The University of California, for its part, appointed a committee of professors to evaluate the tribes’ claim. In 2008, they concluded that the skeletons were “culturally unidentifiable.” The grave contained no objects that might have established a cultural link, and the committee found no compelling evidence that these were ancient relatives of the Kumeyaay people.
Even so, Dr. Bettinger, a member of the committee, said in an interview that he grew concerned that the university would rush a transfer of the skeletons, and that the Kumeyaay would deny access.
So in 2010, he asked the university for permission to study the remains. So did Margaret J. Schoeninger, an anthropologist at the University of California, San Diego, and Tim D. White of the University of California, Berkeley. Dr. Schoeninger was denied, and Dr. Bettinger and Dr. White say they never received a response.

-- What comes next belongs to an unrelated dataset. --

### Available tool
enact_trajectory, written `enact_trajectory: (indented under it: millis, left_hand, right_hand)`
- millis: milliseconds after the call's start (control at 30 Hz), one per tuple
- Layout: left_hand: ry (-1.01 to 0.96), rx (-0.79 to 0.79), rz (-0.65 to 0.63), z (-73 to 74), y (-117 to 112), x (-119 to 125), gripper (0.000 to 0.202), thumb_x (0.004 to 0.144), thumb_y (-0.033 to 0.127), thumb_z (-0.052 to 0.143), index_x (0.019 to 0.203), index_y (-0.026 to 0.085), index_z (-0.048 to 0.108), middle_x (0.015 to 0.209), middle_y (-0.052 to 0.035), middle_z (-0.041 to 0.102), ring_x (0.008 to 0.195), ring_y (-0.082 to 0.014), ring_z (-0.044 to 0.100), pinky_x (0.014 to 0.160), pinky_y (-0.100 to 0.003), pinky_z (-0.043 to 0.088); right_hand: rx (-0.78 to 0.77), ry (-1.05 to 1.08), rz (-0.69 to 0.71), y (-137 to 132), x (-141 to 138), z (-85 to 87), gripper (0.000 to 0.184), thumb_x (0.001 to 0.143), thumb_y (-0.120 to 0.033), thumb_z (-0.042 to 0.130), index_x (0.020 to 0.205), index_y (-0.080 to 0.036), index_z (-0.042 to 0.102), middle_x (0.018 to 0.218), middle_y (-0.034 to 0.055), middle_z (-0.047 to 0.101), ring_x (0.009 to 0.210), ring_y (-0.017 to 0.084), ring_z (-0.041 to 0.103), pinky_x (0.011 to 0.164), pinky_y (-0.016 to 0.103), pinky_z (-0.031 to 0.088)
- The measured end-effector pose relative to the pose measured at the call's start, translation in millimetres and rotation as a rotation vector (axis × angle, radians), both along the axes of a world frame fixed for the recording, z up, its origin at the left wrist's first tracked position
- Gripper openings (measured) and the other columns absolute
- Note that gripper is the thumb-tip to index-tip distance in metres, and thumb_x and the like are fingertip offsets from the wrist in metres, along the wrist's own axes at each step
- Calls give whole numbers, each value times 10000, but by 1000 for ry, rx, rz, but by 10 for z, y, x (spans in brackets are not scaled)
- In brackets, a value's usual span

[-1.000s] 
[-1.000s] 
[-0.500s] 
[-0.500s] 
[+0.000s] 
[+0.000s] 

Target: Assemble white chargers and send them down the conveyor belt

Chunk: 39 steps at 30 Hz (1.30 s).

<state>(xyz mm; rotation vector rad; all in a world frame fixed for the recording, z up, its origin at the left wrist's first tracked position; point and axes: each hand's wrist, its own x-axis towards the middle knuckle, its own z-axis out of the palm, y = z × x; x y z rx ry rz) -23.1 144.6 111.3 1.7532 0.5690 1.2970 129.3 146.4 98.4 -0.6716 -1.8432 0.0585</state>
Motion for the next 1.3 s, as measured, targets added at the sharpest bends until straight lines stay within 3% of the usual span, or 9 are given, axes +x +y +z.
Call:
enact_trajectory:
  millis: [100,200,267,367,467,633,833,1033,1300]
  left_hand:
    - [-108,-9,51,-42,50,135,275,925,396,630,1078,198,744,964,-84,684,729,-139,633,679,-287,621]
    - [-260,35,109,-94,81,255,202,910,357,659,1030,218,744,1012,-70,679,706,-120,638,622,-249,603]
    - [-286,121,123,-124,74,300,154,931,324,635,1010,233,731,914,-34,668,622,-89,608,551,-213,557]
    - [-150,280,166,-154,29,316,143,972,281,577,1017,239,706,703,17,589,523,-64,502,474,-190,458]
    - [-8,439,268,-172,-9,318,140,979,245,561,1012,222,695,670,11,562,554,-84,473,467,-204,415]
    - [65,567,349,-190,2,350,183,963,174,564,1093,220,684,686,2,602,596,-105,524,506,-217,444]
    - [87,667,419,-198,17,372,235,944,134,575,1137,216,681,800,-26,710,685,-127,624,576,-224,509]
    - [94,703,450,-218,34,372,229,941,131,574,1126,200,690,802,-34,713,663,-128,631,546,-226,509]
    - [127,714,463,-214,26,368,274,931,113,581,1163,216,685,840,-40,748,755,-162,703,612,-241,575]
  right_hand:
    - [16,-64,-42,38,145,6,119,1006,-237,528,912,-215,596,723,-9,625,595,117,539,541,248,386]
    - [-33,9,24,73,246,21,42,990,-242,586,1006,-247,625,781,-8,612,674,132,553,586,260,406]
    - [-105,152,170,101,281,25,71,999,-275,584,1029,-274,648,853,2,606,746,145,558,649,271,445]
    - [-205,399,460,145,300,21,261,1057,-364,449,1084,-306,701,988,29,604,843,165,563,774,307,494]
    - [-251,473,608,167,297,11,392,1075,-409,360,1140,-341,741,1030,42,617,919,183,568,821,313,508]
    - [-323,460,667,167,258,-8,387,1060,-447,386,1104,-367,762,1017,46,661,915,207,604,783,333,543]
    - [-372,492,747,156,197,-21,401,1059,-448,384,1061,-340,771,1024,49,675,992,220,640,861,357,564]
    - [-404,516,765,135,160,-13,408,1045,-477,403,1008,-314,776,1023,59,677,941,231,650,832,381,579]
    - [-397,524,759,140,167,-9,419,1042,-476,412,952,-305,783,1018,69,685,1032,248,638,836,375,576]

Instead, the University of California announced that in 2011, the skeletons would be given to the La Posta Band, one of the Kumeyaay bands. Dr. Bettinger, Dr. Schoeninger and Dr. White sued to stop the transfer, arguing that the university had not made an adequate finding about the skeletons.
Dr. Kemp of Washington State, who filed an amicus brief on behalf of the scientists, said the university had failed to meet the requirements of the repatriation act. “The law hasn’t been followed,” he said.
But the court arguments didn’t directly address the university’s actions or the scientific importance of the skeletons. The University of California argued that the Kumeyaay bands had to be joined in the suit. Because the bands had tribal immunity, the university argued, the scientists couldn’t sue them.
A district court agreed and dismissed the suit. In 2014, the United States Court of Appeals for the Ninth Circuit also ruled against the scientists.
In November, the scientists petitioned the Supreme Court to send the case back to the circuit court to consider whether tribal immunity can be invoked in claims arising under the repatriation act. The court rejected the petition with no explanation.
“It’s a tragedy and a disgrace — a tragedy for science, and a disgrace for the court,” said James McManis, a lawyer for the plaintiffs.
Mr. McManis said the decision could leave researchers at a disadvantage because tribes will be able to claim immunity in disputes over remains.
The Supreme Court’s denial marks the end of the road for the scientists. The task now, said Dorothy Alther, the lawyer for the Kumeyaay, is “to contact the university and see what the next steps are for repatriation.”
Kate Moser, a spokeswoman for the University of California, said by email, “We believe the university process has achieved a decision that is in accordance with both the law and our commitment to the respectful handling of human remains and associated artifacts.”
Dr. Mayes said she hoped that scientists and Native Americans would find more constructive ways to resolve such conflicts. “When you end up in the courts, things get volatile and the conversation gets lost,” she said. “Only by having mutual respect will we have a positive situation in the future.”
While some tribes have rejected ancient DNA studies, others have decided to go forward with them. Mr. Banegas wouldn’t rule out that possibility for the La Jolla remains once they come into Kumeyaay custody. “That’s not off the table,” he said. “I wouldn’t want anyone to think we’re closed off.”